The mirror stream has fallen behind the source by more messages than the operator-defined critical threshold. Unlike the built-in lag heuristics that use percentage-based detection, this check uses the io.nats.monitor.lag-critical metadata value — an explicit threshold you set to define when mirror lag is unacceptable for your workload.

Why this matters

Mirror streams serve two primary purposes: disaster recovery and geographic read offloading. In both cases, the value of the mirror depends entirely on how closely it tracks the source. When lag exceeds your critical threshold, neither purpose is being met.

For disaster recovery, mirror lag directly translates to data loss in a failover. If the source stream becomes unavailable and you fail over to the mirror, every message in the lag window is lost. A mirror that’s 50,000 messages behind means 50,000 messages that your consumers will never see. If those messages represent financial transactions, order events, or audit records, the business impact can be severe.

For geographic read offloading, lag means consumers in the mirror’s region are reading stale data. In event-driven architectures, stale data cascades — a consumer that reads a message 30 seconds late produces an action 30 seconds late, which triggers downstream effects that are all 30+ seconds delayed. For real-time dashboards, alerting systems, or user-facing applications, this latency directly degrades the user experience.

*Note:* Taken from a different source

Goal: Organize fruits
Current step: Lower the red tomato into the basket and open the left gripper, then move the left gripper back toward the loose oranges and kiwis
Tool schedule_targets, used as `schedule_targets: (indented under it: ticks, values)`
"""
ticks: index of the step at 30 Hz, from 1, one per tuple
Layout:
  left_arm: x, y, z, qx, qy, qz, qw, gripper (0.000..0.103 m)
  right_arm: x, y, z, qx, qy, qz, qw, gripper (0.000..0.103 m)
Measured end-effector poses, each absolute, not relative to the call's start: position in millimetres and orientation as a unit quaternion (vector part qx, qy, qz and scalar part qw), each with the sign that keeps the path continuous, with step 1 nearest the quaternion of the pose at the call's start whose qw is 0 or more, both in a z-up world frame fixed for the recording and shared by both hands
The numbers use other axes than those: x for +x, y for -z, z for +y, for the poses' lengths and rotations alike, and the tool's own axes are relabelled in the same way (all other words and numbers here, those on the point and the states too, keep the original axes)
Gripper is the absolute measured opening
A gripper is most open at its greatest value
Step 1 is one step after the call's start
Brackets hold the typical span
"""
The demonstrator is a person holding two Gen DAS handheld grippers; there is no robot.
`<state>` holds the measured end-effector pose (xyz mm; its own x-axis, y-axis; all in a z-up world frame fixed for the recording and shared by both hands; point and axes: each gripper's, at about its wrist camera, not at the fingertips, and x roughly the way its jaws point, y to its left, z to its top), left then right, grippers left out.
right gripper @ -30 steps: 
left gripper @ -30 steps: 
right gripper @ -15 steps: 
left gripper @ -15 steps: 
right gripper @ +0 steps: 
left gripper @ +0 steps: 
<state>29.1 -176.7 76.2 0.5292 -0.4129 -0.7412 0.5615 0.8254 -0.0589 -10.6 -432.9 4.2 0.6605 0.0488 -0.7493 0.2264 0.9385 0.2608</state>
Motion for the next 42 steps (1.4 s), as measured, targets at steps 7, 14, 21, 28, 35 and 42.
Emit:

The operator-defined threshold exists precisely because acceptable lag varies by workload. A logging pipeline might tolerate 100,000 messages of lag. A payment processing mirror might be critical at 100. By setting io.nats.monitor.lag-critical, you tell the system what matters for this specific stream, and this check enforces it.

Common causes

  • Network bandwidth saturation between source and mirror. Mirror replication flows through gateway or leaf node connections. If these connections are saturated by other traffic — inter-cluster route messages, client traffic, or other mirror streams — the mirror’s replication throughput drops below the source’s publish rate.

  • High latency between source and mirror clusters. Cross-region mirrors inherently have higher RTT. Each message replication requires a round trip. At 100ms RTT, single-threaded replication caps at ~10 messages/second regardless of bandwidth. The internal mirror consumer uses pipelining to mitigate this, but high latency still reduces peak throughput.

  • Source publish rate exceeds mirror’s write throughput. The mirror server’s disk I/O may be slower than the source’s. If the source writes to NVMe storage and the mirror writes to spinning disks or a congested SAN, the mirror simply can’t persist messages as fast as the source produces them.

  • Mirror server resource contention. The server hosting the mirror stream may be overloaded with other streams, consumers, or Raft operations. CPU, memory, or I/O contention slows the mirror’s internal consumer processing.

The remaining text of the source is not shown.